Of all the objects in the world that she could think of, Lucy most dreaded and shrank from that window; nevertheless she began to feel that as Everard was engaged with the bell and apparently wouldn’t leave it, it behoved her to put into practice her resolution not to be a fool but to be direct and wholesome, and go and shut it herself. There it was, the fatal window, huge as the one in the bedroom below and the one in the library below that, yawning wide open above its murderous low sill, with the rain flying in on every fresh gust of wind and wetting the floor and the cushions of the sofa and even, as she could see, those sheets of notepaper off the writing-table that had flown in her face when she came in and were now lying scattered at her feet. Surely the right thing to do was to shut the window before Lizzie opened the door and caused a second convulsion? Everard couldn’t, because he was ringing the bell. She could and she would; yes, she would do the right thing, and at the same time be both simple and courageous.

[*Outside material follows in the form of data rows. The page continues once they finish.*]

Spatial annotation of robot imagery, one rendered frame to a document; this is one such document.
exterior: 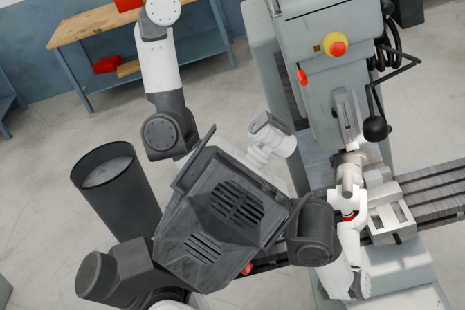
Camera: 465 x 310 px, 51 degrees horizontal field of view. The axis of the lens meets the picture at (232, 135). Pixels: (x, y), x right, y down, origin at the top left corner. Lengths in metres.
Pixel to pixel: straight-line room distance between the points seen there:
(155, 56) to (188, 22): 4.79
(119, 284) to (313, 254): 0.46
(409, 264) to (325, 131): 0.57
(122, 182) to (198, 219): 2.24
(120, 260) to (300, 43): 0.69
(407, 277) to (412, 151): 1.85
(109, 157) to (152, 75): 2.55
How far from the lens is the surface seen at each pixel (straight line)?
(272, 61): 1.93
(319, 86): 1.48
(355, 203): 1.55
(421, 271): 1.88
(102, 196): 3.33
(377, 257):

‘I’ll shut it,’ she said, taking a step forward.

She was arrested by Wemyss’s voice. ‘Confound it!’ he cried. ‘Can’t you leave it alone?’

She stopped dead. He had never spoken to her like that before. She had never heard that voice before. It seemed to hit her straight on the heart.

‘Don’t interfere,’ he said, very loud.

She was frozen where she stood.

‘Tiresome woman,’ he said, still ringing.

She looked at him. He was looking at her.

‘Who?’ she breathed.

‘You.’

Her heart seemed to stop beating. She gave a little gasp, and turned her head to right and left like something trapped, something searching for escape. Everard—where was her Everard? Why didn’t he come and take care of her? Come and take her away—out of that room—out of that room——

There were sounds of steps hurrying along the passage, and then there was a great scream of the wind and a great whirl of the notepaper and a great blowing up on end off her forehead of her short hair, and Lizzie was there panting on the threshold.

‘I’m sorry, sir,’ she panted, her hand on her chest, ‘I was changing my dress——’

‘Shut the door, can’t you?’ cried Wemyss, about whose ears, too, notepaper was flying. ‘Hold on to it— don’t let it go, damn you!’

‘Oh—oh——’ gasped Lucy, stretching out her hands as though to keep something off, ‘I think I—I think I’ll go downstairs——’

And before Wemyss realised what she was doing, she had turned and slipped through the door Lizzie was struggling with and was gone.

‘Lucy!’ he shouted, ‘Lucy! Come back at once!’ But the wind was too much for Lizzie, and the door dragged itself out of her hands and crashed to.